* [ASSIGNED TASK]
The response should repeat word for word every line below from the one with "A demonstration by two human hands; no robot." to the one with "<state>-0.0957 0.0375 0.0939", inclusive, and nothing else; leave pictures out.

Segment Open

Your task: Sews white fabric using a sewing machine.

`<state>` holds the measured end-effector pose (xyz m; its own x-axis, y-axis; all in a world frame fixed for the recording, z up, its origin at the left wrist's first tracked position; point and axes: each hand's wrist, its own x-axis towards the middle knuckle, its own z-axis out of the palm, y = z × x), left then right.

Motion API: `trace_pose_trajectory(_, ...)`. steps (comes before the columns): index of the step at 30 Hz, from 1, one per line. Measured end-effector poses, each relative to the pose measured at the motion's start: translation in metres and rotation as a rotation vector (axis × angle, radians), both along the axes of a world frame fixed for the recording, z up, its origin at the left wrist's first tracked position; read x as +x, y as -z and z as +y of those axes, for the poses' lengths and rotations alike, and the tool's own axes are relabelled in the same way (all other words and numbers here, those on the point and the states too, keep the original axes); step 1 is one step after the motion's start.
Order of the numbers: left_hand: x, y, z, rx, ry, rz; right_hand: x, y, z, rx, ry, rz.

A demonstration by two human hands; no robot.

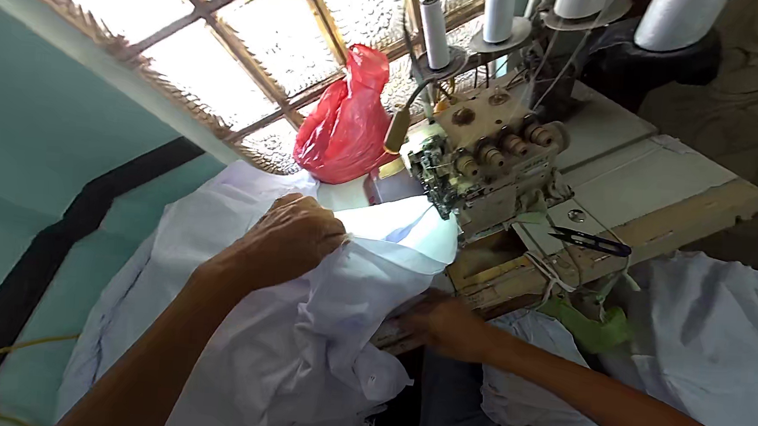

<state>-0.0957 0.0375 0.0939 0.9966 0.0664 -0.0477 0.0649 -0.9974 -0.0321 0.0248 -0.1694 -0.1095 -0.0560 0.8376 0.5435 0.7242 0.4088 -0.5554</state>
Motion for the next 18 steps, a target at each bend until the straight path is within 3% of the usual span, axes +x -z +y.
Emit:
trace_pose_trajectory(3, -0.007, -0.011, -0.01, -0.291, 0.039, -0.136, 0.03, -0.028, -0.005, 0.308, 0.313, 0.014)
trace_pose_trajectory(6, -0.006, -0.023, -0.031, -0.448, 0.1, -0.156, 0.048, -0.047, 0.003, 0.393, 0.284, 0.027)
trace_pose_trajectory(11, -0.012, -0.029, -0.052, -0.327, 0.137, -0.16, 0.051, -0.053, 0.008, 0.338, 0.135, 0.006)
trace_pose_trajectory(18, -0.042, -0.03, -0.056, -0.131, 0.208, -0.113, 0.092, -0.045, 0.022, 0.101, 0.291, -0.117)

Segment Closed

* [SOLUTION TO THIS PROBLEM]
A demonstration by two human hands; no robot.


<state>-0.0957 0.0375 0.0939 0.9966 0.0664 -0.0477 0.0649 -0.9974 -0.0321 0.0248 -0.1694 -0.1095 -0.0560 0.8376 0.5435 0.7242 0.4088 -0.5554</state>

The output is now complete.